Nuclear Transplantation with Mammalian Cells
Early microsurgical nuclear transplantation experiments with nonmammalian systems suggested that cytoplasmic elements participate in the regulation of nuclear gene expression and replication. With cells from Rana pipiens (Briggs and King, 1960), Xenopus leavis (Gurdon, 1962), and Drosophila melanogaster (Okada et al., 1974), it was shown that egg cell cytoplasm could redirect the differentiative pathway of nuclei from cells at much later stages of development. Moreover, in Stentor coeruleus, for example, nuclear DNA synthesis likewise appeared to be regulated, at least in part, by cytoplasmic factors (deTerra, 1967).
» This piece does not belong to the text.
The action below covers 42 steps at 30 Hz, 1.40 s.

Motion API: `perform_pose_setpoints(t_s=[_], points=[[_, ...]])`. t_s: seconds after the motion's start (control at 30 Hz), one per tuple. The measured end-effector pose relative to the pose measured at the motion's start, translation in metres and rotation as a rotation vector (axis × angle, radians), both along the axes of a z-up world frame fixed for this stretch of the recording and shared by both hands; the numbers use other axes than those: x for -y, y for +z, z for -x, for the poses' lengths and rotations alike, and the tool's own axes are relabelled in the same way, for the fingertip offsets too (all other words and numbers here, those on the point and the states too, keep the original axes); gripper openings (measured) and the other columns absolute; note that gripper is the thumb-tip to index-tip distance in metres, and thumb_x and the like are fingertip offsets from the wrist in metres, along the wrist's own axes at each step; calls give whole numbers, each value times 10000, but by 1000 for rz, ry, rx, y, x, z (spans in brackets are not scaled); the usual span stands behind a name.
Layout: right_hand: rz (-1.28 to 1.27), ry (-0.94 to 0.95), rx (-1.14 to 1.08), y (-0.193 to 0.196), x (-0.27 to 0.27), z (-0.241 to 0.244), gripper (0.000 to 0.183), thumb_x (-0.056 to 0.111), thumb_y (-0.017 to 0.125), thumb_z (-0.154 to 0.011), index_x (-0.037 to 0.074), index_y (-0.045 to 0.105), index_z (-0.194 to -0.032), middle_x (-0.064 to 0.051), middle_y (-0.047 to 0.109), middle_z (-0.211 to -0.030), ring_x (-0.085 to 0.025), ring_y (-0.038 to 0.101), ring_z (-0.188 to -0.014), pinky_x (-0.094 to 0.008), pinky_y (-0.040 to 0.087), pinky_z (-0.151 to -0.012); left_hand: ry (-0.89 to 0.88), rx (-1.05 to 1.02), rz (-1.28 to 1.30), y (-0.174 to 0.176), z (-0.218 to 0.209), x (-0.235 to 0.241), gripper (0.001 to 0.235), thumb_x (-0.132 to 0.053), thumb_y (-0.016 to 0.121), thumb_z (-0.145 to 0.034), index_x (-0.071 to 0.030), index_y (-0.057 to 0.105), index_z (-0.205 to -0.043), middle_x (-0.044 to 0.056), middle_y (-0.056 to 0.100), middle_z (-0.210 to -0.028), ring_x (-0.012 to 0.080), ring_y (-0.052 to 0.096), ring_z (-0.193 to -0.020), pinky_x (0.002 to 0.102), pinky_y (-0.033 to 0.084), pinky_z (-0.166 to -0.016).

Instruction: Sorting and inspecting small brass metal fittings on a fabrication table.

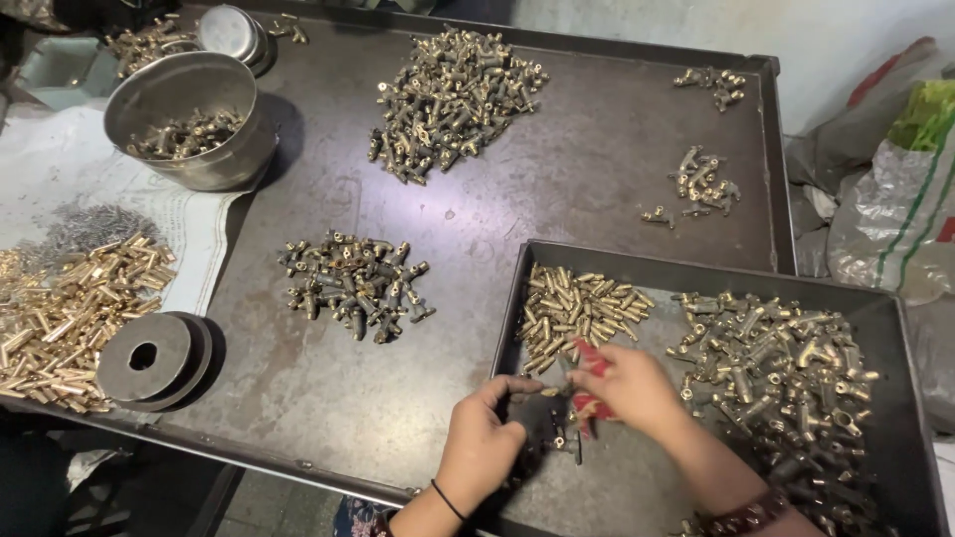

With mammalian cells, numerous somatic cell hybridization experiments demonstrated that the patterns of gene expression of two parental cell types could be stably altered when a hybrid cell containing a mixed genome was constructed [reviewed by Ringertz and Savage (1976); Lucas (1982)]. For example, rat hepatoma cells that secreted albumin were fused to mouse fibroblasts that did not. Some hybrid clones secreted only mouse or rat albumin, while others secreted both rat and mouse albumin (Peterson and Weiss, 1972). Results of this and other similar experiments showed that a complex array of interactions is possible when two very different cell types are fused. They also suggested the existence, in animal cells, of elements which can interact functionally with a foreign nucleus and either positively or negatively regulate the expression of certain genes.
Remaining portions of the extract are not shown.